When Kate Esser decided to get a companion for her dog, she thought an older friend would be a better fit than an overactive puppy.
Ms Esser adopted Nellie, a wirehaired terrier, and began what has become somewhat of a mission to give elderly canines a loving home for the last years of their lives.
“For me an old dog starts at seven years old,” she said.
Since adopting Nellie is 2008, Ms Esser has given a home to five older rescue dogs, her latest adoptee being a white and tan Staffordshire jack russell called Dorothy.
“Dorothy is nearly 13 and extremely relaxed about things. She’s incredibly patient,” Ms Esser said.
Older dogs can often be overlooked in rescue shelters, with people assuming they have been given up due to problem behaviour or just preferring the cuteness of a young puppy.
“Often old dogs are in a pound because their owners have died or gone into care,” Ms Esser said.
“Usually within a couple of weeks I can see what their idiosyncrasies are.
“Dogs are like people — every dog is different and within a couple of weeks you understand what the dog is like and what their needs are.”
Tips for adopting an older dog
- First make sure you have time for a dog. Puppies and older dogs need exercise and interaction each day.

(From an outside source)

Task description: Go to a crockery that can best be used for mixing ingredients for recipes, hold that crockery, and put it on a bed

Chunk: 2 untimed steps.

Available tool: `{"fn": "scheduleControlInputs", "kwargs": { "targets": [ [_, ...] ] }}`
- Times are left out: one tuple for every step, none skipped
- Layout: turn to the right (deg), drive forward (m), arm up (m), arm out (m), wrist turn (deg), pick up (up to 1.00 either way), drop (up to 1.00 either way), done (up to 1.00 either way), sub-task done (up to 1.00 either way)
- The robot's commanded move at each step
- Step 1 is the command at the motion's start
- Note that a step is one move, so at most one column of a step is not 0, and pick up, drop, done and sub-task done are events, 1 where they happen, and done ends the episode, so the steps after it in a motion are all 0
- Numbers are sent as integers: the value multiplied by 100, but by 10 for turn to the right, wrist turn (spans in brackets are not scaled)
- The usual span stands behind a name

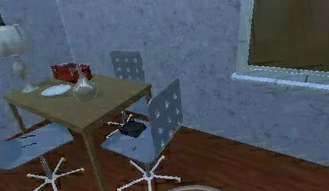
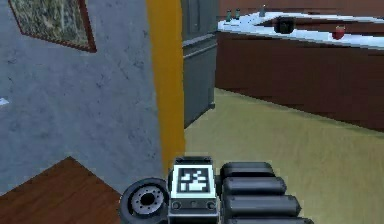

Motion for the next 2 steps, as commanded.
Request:
{"fn": "scheduleControlInputs", "kwargs": {
  "targets": [
    [120,0,0,0,0,0,0,0,0],
    [0,5,0,0,0,0,0,0,0]
  ]
}}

- As dogs get older, trips to the vet can increase. Can you afford to look after an older dog if it needs medication or operations?

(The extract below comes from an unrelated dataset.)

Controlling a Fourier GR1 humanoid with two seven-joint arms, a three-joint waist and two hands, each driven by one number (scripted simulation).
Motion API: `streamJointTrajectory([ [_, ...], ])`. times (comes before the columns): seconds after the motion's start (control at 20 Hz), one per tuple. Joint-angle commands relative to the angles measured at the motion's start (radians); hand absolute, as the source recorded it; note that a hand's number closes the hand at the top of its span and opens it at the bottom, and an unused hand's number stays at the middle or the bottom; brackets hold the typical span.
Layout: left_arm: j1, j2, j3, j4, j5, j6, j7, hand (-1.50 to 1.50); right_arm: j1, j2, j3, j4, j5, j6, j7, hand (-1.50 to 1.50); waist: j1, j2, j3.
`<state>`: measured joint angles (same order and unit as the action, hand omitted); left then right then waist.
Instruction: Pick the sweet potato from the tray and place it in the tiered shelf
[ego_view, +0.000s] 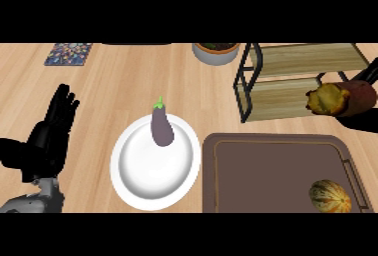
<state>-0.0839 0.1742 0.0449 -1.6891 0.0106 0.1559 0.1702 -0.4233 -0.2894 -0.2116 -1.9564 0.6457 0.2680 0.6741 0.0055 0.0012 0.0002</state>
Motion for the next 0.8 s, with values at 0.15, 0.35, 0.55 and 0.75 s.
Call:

- Some older dogs may have bad habits they formed with their previous owner. You will need patience and time to retrain them.
- If you already have pets you will need to know how that older dog behaves around other animals.
Teaching old dogs new tricks
Ms Esser said she had learned that older dogs found it easier to adapt to their new home compared with puppies.
“They’re incredibly easy to train as they just want to please,” Ms Esser said.
“My one message is you can teach an old dog new tricks — many, many new tricks.”
While an older dog may be easier to train and less hassle than an energetic puppy, there is the downside that the death of an old dog comes much sooner.
“You know that upfront,” Ms Esser said.
“You accept it, you have a cry and you reflect on how happy you made them and how good the end of their life was.”
Ms Esser said though she cried at the death of each of her old pals, she still got more from having them in her life.
“I probably get more out of it than the old dogs.”